Redhat gains at least a few things...

- Maintaining X requires a lot of time, expertise and cost, it's a hard codebase to work with, deprecating X saves them money

- Wayland is simpler and achieves greater security by eliminating features of the desktop that most users value, but perhaps Redhat's clients in security-conscious fields like healthcare, finance and government are willing to live without

So I suspect it comes down to saving money and delivering something they have more control of which is more tailored to their most lucrative enterprise scenarios; whereas X is an old mess of cranky unix guys and their belligerent libre cruft.

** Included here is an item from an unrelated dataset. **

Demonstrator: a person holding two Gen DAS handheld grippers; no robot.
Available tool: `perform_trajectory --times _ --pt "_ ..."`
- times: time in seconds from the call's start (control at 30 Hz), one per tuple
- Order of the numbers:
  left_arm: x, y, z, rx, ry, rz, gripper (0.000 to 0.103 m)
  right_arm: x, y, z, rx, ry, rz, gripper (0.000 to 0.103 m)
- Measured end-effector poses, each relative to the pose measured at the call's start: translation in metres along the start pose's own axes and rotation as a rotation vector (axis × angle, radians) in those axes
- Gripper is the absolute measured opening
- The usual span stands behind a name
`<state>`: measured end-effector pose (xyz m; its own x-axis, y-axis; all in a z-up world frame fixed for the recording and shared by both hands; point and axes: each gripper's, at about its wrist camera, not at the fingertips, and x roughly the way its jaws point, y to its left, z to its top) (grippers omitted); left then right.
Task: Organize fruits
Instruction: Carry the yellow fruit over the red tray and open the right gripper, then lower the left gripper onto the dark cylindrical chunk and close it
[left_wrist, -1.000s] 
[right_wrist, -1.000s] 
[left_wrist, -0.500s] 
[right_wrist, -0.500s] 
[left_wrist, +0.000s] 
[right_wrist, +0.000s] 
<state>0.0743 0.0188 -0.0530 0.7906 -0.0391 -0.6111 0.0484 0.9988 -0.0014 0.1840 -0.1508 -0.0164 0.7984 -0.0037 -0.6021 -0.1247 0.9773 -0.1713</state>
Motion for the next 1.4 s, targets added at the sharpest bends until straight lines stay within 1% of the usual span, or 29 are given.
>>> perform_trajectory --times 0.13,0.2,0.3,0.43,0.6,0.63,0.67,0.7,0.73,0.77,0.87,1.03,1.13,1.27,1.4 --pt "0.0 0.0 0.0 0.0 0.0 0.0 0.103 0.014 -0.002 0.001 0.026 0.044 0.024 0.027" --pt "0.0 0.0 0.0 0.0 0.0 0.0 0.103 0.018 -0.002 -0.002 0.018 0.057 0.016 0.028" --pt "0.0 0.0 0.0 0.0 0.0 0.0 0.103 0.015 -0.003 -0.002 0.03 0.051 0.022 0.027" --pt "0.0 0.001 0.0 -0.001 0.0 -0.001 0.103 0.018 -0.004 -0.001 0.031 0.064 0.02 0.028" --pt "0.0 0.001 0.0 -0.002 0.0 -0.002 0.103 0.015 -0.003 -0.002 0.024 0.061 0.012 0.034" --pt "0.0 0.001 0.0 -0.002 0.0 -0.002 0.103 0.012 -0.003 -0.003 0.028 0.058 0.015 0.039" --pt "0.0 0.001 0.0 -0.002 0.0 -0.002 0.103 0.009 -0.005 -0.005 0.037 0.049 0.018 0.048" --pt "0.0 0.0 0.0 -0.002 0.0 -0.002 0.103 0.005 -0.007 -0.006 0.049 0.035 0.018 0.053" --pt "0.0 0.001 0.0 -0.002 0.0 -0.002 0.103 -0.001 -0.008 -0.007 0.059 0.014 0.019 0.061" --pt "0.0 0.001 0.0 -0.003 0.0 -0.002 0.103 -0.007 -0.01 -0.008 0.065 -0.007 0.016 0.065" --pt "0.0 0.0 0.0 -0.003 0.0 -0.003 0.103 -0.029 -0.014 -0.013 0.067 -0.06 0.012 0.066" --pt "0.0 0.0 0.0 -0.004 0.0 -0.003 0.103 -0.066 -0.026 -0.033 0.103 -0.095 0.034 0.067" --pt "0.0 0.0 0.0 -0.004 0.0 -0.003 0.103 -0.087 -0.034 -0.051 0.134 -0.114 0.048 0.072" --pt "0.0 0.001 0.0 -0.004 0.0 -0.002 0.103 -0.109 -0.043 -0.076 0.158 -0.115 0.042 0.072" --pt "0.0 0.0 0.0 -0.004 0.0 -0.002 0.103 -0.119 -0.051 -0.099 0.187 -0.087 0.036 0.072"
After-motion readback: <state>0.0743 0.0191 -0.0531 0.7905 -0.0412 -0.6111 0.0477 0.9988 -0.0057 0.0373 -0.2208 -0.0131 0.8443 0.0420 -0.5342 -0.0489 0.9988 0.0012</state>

There are some parallels to systemd I guess, in that its design rejected the Unix philosophy, and this was a source of concern for a lot of people. Moreover at the time systemd was under development, my impression of Poettering was that he was as incompetent as he was misguided and belligerent - he was also advocating for abandoning POSIX compatibility, and PulseAudio was the glitchiest shit on my desktop back then. But in the end systemd simply appeared on my computer one day and nothing got worse, and that is the ultimate standard. If they forced wayland on me tomorrow something on my machine would break (this is the main point of the OP), and they've had almost 20 years to fix that but it may arguably never get fixed due to Wayland's design. So Wayland can go the way of the dodo as far as I'm concerned.

vrighter 2 days ago | parent [-]

The statements "Rejecting the unix philosophy by being a huge monolith which does too many things", and "systemd is actually 69 different binaries, only one of which runs as pid 1" are mutually exclusive. The latter is provably true, so the former must not be.